• PROBLEM REQUIREMENTS
Tally the lines below that include the string "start". Reply with the total only.

• DATASET CONTENT
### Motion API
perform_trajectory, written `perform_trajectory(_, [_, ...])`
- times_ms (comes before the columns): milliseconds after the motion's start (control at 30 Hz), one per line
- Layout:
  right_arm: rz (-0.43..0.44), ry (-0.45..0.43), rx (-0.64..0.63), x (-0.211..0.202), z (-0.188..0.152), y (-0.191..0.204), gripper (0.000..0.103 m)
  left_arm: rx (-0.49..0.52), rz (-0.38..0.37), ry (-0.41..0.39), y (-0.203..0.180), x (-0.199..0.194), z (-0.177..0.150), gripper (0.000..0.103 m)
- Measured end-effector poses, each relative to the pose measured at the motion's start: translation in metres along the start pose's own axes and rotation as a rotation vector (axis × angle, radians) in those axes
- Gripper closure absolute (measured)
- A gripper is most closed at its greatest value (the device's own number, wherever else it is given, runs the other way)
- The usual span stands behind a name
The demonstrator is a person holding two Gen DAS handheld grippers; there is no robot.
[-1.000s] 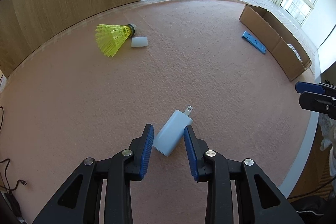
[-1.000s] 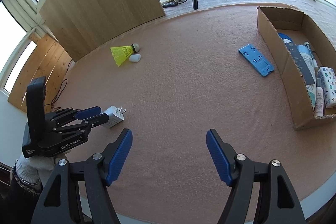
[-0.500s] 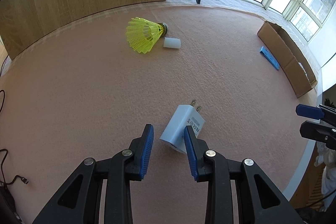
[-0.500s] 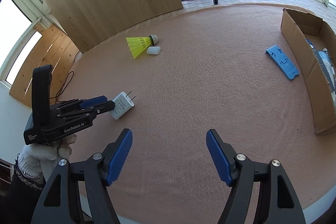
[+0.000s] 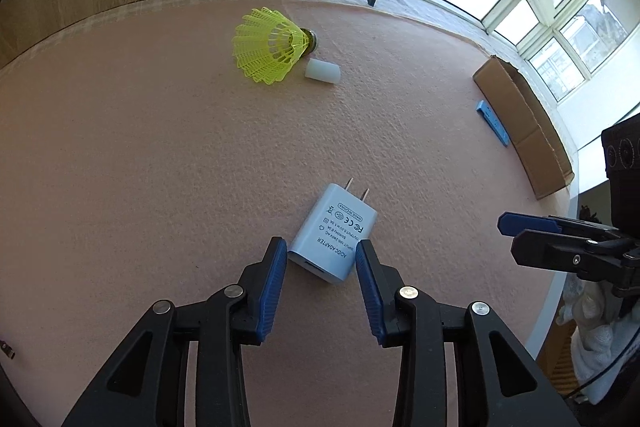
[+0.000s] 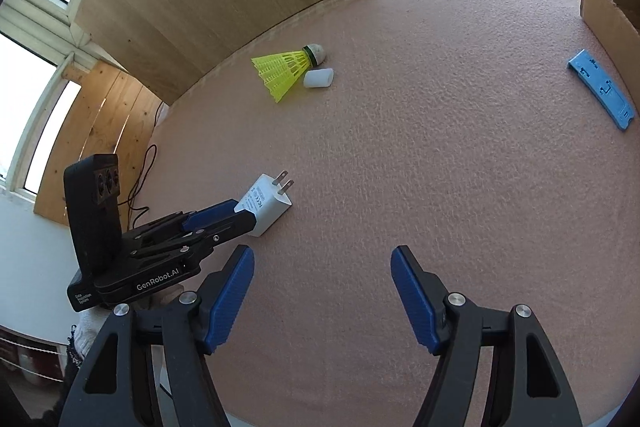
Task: Organize objects
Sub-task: 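Grasp the white charger plug with the right gripper beside the left gripper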
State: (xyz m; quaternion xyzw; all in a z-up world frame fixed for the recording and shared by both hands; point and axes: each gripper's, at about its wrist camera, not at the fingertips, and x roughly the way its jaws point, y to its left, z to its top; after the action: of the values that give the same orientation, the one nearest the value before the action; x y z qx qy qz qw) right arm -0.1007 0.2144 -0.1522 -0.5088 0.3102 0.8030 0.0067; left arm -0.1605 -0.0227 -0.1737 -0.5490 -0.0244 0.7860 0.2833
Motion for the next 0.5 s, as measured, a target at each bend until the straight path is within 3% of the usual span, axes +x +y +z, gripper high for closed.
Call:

• PROBLEM SOLUTION
2